Lors des auditions de la Commission d'enquête de l’Assemblée nationale sur la gestion des risques naturels majeurs dans les territoires d’Outre-mer, l’ancien directeur général de l’Agence régionale de santé (ARS) de Mayotte Olivier Brahic, parmi d’autres, avait tiré la sonnette d’alarme dès le mois de février, anticipant les conséquences désastreuses d’un passage d’un cyclone sur l’archipel.
Le 12 février 2024, les auditions de la Commission d'enquête sur la gestion des risques naturels majeurs en Outre-mer se poursuivent. Dorénavant directeur général adjoint de l’ARS Provence-Alpes-Côte d’Azur, spécialiste de la gestion globale des risques et des crises, l’ancien directeur général de l’ARS de Mayotte, Olivier Brahic (de novembre 2021 à septembre 2024), prend la parole et n’y va pas par quatre chemins. « Compte tenu de l’étendue de l’habitat informel sur l’île, le bilan victimaire d’un cyclone serait catastrophique. En outre, le système de santé, déjà très déficitaire, aurait le plus grand mal à faire face à un événement majeur, d’autant plus dans la période de crise actuelle », assène-t-il d’entrée.
À Mayotte, la principale emprise médicale, qui se trouve à Mamoudzou, comporte l’essentiel d’un plateau technique avec le service des urgences, la chirurgie et la réanimation. S’y ajoutent quatre centres médicaux de référence – une sur Petite-Terre et trois sur Grande-Terre. Ils assurent principalement la maternité, les soins programmés et les urgences légères. Mais ce maillage « ne s’agit absolument pas d’un service d’urgence, et c’est d’ailleurs là une des difficultés », souligne Olivier Brahic.
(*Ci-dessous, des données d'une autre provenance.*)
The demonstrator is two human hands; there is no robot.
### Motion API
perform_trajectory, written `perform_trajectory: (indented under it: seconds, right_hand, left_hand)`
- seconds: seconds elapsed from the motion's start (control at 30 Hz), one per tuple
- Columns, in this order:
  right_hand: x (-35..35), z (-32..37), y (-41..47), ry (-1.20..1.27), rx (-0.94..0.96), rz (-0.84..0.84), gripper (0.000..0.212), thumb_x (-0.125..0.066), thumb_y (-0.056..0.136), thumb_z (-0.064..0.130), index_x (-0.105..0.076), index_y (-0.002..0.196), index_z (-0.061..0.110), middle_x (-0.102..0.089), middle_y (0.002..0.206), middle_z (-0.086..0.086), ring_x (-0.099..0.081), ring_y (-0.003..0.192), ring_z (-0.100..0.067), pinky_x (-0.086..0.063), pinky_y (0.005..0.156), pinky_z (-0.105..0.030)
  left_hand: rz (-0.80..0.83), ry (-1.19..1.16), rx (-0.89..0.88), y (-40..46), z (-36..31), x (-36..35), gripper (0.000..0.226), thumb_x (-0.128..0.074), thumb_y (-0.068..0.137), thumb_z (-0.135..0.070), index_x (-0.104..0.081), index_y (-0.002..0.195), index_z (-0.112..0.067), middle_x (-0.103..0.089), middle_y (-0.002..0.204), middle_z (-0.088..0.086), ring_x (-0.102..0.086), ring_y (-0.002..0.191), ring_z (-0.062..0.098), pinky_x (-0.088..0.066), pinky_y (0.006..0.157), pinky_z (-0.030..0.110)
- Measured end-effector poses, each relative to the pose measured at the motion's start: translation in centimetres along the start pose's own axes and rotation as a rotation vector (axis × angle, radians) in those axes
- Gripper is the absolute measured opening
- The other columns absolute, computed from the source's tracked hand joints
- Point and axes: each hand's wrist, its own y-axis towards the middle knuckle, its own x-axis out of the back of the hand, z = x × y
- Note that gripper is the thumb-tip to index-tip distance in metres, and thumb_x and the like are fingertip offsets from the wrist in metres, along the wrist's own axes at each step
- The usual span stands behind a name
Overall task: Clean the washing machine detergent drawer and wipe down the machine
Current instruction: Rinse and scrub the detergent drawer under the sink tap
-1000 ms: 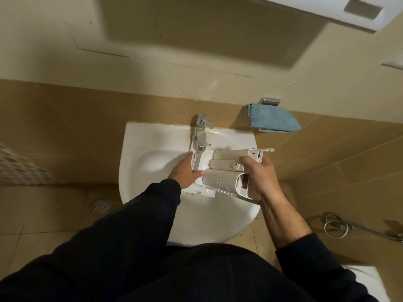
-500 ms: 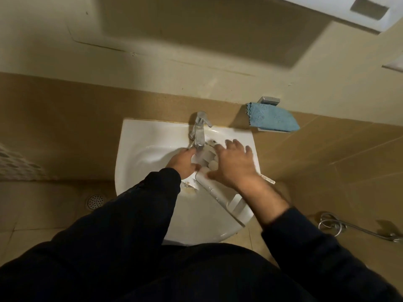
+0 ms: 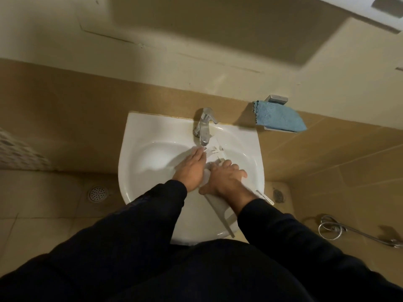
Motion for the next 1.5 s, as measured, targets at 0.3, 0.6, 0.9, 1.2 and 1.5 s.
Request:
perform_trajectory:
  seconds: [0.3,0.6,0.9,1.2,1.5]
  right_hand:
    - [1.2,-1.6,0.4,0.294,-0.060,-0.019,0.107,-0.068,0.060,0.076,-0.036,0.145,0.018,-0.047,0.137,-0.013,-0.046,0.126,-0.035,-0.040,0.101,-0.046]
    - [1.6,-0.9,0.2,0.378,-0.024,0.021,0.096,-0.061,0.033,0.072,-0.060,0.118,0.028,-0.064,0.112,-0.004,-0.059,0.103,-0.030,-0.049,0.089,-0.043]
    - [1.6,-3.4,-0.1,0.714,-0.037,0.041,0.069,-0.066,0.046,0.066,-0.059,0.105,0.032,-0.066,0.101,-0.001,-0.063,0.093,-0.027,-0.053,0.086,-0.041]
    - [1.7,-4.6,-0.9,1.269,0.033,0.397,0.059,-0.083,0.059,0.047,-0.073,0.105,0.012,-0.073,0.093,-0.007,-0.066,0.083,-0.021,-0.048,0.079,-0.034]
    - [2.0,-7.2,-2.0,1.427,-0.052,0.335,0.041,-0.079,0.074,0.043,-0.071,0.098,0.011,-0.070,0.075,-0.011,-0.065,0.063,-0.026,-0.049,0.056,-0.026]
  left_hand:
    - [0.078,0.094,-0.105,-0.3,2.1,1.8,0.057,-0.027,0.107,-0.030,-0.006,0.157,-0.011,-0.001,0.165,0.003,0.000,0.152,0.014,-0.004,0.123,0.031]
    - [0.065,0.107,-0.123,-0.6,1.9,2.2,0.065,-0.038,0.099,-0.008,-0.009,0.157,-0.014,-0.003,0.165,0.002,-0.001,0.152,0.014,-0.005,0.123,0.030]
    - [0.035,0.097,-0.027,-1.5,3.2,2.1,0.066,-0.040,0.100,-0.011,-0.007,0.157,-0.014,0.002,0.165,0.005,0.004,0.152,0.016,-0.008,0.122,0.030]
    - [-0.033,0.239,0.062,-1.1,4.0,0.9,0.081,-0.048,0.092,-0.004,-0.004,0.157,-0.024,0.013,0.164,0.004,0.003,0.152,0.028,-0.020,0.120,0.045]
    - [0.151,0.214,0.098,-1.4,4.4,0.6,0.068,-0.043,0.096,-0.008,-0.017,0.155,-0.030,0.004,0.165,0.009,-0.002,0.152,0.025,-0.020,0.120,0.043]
L’ancien directeur général de l’ARS de Mayotte relève cependant que le territoire peut compter sur le Smur de Mamoudzou et d’un héliSmur, (SMUR : structures mobiles d'urgence et de réanimation, ndlr), ce qui représente une sécurité, et de PSM, des boîtes contenant du matériel médical qui permettent de prendre en charge des victimes sur le terrain. « S’agissant de la logistique et du matériel, à court terme, je ne suis pas inquiet parce que notre pharmacie à usage intérieur (PUI) dispose de six mois de stock de médicaments et d’oxygène. Nous devrions donc tenir », précisait-il. Mais un gros problème se pose : l’absence totale de préparation de la population en cas de cyclone, ainsi que celle de la culture du risque sur le territoire, contrairement à La Réunion et aux Antilles par exemple.
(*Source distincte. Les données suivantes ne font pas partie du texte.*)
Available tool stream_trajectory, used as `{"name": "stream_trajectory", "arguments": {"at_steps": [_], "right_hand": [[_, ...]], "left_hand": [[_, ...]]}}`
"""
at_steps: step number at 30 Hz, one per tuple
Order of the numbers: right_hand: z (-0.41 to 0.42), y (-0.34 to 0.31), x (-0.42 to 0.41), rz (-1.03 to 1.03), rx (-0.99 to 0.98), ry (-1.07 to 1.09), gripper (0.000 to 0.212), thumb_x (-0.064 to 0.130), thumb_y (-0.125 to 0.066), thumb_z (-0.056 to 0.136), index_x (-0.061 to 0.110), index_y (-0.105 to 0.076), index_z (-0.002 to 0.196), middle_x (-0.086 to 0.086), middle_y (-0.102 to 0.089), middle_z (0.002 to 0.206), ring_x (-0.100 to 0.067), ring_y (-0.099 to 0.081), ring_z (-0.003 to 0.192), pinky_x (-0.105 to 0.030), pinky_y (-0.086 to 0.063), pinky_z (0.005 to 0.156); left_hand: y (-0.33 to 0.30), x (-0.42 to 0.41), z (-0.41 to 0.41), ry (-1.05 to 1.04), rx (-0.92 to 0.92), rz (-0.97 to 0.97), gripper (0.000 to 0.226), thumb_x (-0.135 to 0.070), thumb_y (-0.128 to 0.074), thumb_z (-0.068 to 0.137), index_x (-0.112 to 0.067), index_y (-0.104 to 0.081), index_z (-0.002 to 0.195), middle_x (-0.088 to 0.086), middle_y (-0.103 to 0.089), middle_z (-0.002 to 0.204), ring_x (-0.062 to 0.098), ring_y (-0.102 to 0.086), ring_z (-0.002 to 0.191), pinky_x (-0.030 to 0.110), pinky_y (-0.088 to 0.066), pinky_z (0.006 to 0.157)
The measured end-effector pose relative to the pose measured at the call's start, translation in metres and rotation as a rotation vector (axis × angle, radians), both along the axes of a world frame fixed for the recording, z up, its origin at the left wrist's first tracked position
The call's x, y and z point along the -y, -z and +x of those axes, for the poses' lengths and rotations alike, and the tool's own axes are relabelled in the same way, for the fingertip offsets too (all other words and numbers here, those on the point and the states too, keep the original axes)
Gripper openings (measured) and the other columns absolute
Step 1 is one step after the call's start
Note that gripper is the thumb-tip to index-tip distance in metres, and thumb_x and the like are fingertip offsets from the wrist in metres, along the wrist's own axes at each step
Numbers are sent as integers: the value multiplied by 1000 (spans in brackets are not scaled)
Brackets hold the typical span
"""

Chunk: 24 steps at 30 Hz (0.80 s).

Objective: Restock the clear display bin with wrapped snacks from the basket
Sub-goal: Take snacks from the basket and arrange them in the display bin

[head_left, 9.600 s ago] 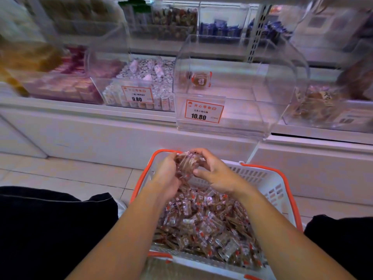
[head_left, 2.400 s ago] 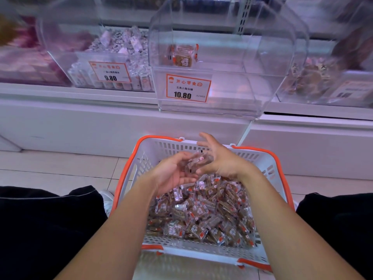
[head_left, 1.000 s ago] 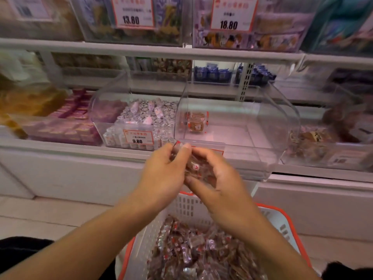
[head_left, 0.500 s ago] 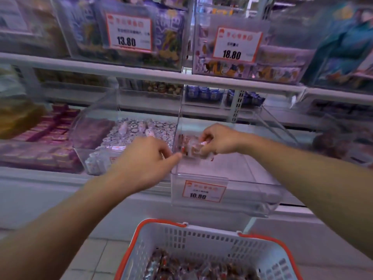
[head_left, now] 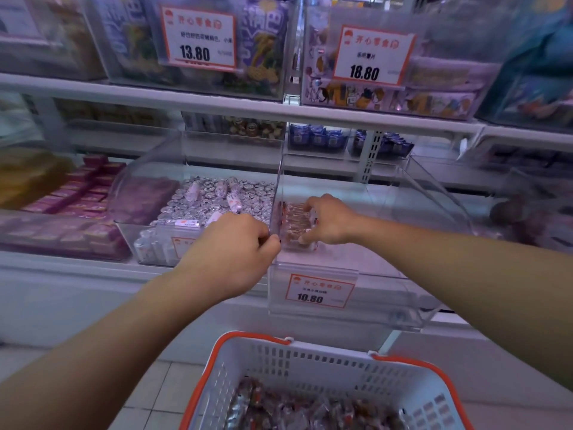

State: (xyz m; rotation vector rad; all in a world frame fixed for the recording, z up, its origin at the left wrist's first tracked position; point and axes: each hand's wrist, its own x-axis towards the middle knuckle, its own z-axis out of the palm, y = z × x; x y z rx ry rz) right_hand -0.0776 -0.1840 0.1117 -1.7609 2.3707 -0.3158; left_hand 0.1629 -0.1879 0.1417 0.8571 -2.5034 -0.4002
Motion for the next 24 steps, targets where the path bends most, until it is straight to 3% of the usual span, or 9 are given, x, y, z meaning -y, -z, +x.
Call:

Et de poursuivre : « Habituellement, un cyclone fait peu de blessés relevant de la traumatologie – cela a été le cas pour Irma, semble-t-il. Il en irait très différemment à Mayotte où le bilan victimaire pourrait être très lourd dans ce qu’on appelle les bangas, dans les bidonvilles, où les tôles qui s’envolent pourraient causer de très gros dégâts. En outre, les capacités de mise à l’abri sont largement insuffisantes : les centres de vie, qui sont identifiés dans chaque commune, pourraient accueillir 30 000 personnes alors que la population est estimée entre 300 000 et 400 000 habitants ».
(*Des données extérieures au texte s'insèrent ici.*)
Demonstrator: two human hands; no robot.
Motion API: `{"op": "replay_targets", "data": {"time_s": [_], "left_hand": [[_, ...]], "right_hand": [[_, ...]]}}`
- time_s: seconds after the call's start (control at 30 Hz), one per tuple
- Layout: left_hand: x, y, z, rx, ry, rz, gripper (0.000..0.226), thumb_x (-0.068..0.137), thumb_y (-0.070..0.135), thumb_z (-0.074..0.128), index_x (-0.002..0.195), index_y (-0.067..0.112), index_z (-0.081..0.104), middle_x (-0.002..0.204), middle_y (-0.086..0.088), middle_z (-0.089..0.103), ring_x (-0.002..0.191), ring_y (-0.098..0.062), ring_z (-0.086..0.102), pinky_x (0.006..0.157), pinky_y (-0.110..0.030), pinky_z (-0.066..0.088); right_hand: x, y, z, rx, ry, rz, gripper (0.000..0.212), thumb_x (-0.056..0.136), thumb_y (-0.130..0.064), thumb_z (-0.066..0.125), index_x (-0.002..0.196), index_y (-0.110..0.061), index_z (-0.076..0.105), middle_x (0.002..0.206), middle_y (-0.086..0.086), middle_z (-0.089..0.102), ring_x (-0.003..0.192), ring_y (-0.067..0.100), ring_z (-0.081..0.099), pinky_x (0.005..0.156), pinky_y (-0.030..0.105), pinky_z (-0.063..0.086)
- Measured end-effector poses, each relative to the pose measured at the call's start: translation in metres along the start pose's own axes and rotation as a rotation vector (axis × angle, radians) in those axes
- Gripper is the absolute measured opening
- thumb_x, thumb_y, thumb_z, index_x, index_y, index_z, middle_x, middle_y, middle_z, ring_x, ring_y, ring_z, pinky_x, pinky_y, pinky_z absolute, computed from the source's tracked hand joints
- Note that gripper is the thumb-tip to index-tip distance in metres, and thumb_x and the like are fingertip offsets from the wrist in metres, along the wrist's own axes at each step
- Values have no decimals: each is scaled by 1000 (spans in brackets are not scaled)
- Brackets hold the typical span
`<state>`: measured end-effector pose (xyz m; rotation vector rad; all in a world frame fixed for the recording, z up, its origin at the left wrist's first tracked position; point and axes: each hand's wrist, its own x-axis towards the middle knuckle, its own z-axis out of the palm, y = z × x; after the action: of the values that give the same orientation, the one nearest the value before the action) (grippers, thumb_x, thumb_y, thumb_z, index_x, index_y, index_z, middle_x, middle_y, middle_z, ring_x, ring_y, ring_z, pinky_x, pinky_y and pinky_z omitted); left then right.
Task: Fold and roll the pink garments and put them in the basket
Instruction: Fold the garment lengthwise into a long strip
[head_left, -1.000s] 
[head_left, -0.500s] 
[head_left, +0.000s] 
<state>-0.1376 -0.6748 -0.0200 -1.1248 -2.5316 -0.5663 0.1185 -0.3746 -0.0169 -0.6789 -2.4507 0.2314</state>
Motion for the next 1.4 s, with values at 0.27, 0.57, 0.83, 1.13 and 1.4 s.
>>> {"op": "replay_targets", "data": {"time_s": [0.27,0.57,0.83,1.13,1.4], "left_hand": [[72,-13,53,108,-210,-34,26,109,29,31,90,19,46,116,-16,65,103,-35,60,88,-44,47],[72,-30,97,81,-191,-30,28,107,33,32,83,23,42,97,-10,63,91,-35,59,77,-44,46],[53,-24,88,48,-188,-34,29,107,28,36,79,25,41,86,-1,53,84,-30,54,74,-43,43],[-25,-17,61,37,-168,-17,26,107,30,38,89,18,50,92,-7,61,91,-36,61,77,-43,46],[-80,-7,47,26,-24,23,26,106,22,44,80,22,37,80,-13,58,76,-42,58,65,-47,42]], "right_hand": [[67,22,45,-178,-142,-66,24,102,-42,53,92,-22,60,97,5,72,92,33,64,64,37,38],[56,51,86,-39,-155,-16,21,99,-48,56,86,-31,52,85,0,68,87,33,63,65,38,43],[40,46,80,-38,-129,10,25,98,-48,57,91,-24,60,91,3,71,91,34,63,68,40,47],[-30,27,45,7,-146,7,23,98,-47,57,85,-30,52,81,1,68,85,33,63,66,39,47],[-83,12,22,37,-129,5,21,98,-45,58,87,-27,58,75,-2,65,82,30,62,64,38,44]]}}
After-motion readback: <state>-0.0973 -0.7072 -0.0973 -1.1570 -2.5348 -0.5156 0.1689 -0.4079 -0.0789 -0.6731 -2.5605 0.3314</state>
Autre fragilité, le problème du turnover des professionnels de santé, avec un centre hospitalier de Mayotte fonctionnant grâce à des renforts nationaux. Par exemple, en 2023, 1200 professionnels de santé ont été envoyés à Mayotte pour permettre au centre hospitalier de tenir. « Ce turnover a pour effet que, sur notre territoire, à la différence de ce qui se passe notamment à La Réunion, où le Samu et les services d’urgence sont aguerris face à ces situations, de nombreux professionnels de santé manquent totalement de cette culture et il est très difficile de les former à la prise en charge d’événements causant de nombreuses victimes », déplorait Olivier Brahic.
Enfin, il conviendrait de sécuriser le dispositif aéroportuaire à Mayotte « Un autre point de fragilité est l’aéroport, dont la piste est très courte et très fragile, ce qui accroît le risque qu’elle ne soit plus praticable. Ce danger, associé aux faibles effectifs de nos équipes, fait de la coopération régionale un enjeu important », ajoutait-il. La Réunion étant trop lointaine pour fournir une base logistique de repli, les équipes d’intervention devraient pouvoir atterrir à Madagascar ou aux Comores. Encore faudrait-il que ces deux pays acceptent le transit de l’aide française.